Cavity photons as a probe for charge relaxation resistance and photon emission in a quantum dot coupled to normal and superconducting continua

TL;DR

This paper demonstrates how microwave cavities can probe charge transfer dynamics in a quantum dot coupled to normal and superconducting contacts, revealing photon dissipation, emission, and the effects of biasing.

Contribution

It introduces a combined experimental and theoretical approach to study charge relaxation and photon emission in a quantum dot system with fermionic continua.

Findings

Universal photon dissipation governed by charge relaxation.

Modification of photon dissipation from capacitive to inductive regimes.

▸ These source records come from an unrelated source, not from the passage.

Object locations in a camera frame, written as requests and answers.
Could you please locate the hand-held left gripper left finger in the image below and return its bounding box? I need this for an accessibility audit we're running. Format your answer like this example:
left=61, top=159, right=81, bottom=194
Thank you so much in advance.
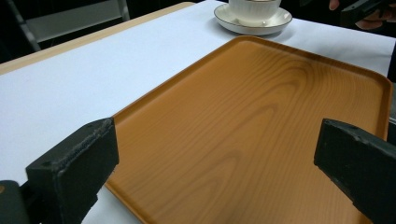
left=25, top=117, right=120, bottom=224

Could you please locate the white saucer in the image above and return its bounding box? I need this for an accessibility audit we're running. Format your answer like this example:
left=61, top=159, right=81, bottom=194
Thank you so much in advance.
left=213, top=3, right=293, bottom=36

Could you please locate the white cup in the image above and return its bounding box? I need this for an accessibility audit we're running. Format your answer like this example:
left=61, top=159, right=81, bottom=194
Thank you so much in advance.
left=228, top=0, right=282, bottom=28

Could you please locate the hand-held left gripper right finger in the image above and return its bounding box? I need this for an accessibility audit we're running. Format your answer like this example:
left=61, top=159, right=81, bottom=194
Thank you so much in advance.
left=313, top=118, right=396, bottom=224

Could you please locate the wooden tray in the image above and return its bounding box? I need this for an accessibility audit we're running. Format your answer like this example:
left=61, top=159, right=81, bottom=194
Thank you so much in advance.
left=104, top=35, right=394, bottom=224

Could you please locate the grey metal chair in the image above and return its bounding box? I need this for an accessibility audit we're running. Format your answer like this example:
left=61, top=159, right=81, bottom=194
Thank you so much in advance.
left=6, top=0, right=131, bottom=52

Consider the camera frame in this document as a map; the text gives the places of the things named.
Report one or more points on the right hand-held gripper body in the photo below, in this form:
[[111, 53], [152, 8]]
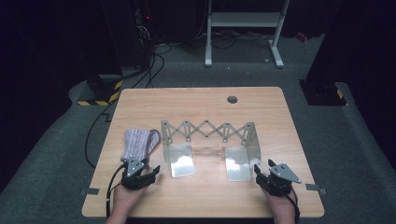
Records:
[[278, 183]]

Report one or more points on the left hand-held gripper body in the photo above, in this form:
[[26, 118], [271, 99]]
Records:
[[134, 180]]

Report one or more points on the purple striped fuzzy sock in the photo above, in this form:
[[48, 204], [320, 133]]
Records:
[[137, 144]]

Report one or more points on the extendable metal bookend rack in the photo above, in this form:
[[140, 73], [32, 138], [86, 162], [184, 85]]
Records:
[[182, 160]]

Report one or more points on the person's left hand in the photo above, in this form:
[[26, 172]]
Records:
[[126, 199]]

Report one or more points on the person's right hand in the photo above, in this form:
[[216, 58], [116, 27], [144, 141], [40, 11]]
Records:
[[283, 205]]

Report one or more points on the grey tape piece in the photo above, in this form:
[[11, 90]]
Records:
[[90, 191], [314, 187]]

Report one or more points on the black yellow striped stand base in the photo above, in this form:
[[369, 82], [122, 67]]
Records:
[[320, 93], [104, 91]]

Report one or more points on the small red object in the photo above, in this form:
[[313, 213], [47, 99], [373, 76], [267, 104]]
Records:
[[301, 37]]

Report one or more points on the white metal stand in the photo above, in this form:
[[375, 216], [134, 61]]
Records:
[[244, 19]]

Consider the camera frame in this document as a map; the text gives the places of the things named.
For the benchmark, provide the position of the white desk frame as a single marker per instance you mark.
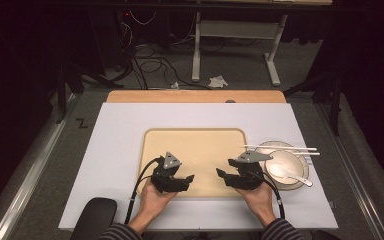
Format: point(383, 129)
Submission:
point(236, 29)

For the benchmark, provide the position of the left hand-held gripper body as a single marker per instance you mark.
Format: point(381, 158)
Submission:
point(166, 176)

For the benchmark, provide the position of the person's left hand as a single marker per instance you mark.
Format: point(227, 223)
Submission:
point(155, 203)

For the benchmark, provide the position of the dark table grommet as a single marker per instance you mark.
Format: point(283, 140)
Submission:
point(230, 101)

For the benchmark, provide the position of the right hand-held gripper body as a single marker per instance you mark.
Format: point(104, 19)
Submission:
point(250, 176)

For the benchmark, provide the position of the metal floor rail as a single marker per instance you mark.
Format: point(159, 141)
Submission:
point(36, 166)
point(350, 166)

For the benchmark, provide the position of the person's right hand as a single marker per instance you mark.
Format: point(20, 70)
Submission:
point(258, 201)

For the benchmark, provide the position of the beige tray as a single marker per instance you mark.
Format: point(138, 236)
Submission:
point(196, 150)

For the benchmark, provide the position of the black chair armrest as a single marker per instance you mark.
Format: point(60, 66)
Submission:
point(326, 236)

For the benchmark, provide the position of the crumpled white paper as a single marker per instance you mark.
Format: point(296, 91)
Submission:
point(218, 81)

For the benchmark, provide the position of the black chair back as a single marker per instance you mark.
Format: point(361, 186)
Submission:
point(95, 216)

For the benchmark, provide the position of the white table board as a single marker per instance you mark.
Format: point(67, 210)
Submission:
point(120, 140)

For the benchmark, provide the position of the white spoon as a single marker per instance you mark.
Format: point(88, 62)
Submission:
point(280, 170)

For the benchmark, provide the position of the small crumpled paper scrap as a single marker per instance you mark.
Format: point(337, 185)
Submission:
point(175, 85)

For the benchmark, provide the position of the white ribbed plate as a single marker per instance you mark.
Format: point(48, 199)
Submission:
point(305, 170)

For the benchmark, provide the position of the black metal stand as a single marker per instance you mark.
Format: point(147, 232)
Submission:
point(336, 103)
point(61, 93)

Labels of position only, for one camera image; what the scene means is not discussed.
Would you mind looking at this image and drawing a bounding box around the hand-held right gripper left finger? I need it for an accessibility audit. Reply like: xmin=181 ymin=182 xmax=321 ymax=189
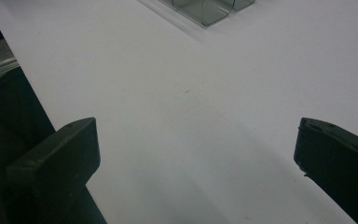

Photon emission due to inelastic tunneling at superconducting BCS peaks.

Abstract

Microwave cavities have been widely used to investigate the behavior of closed few-level systems. Here, we show that they also represent a powerful probe for the dynamics of charge transfer between a discrete electronic level and fermionic continua. We have combined experiment and theory for a carbon nanotube quantum dot coupled to normal metal and superconducting contacts. In equilibrium conditions, where our device behaves as an effective quantum dot-normal metal junction, we approach a universal photon dissipation regime governed by a quantum charge relaxation effect. We observe how photon dissipation is modified when the dot admittance turns from capacitive to inductive. When the fermionic reservoirs are voltage biased, the dot can even cause photon emission due to inelastic tunneling to/from a Bardeen-Cooper-Schrieffer peak in the density of states of the superconducting contact. We can model these numerous effects quantitatively in terms of the charge susceptibility of the quantum dot circuit. This validates an approach that could be used to study a wide class of mesoscopic QED devices.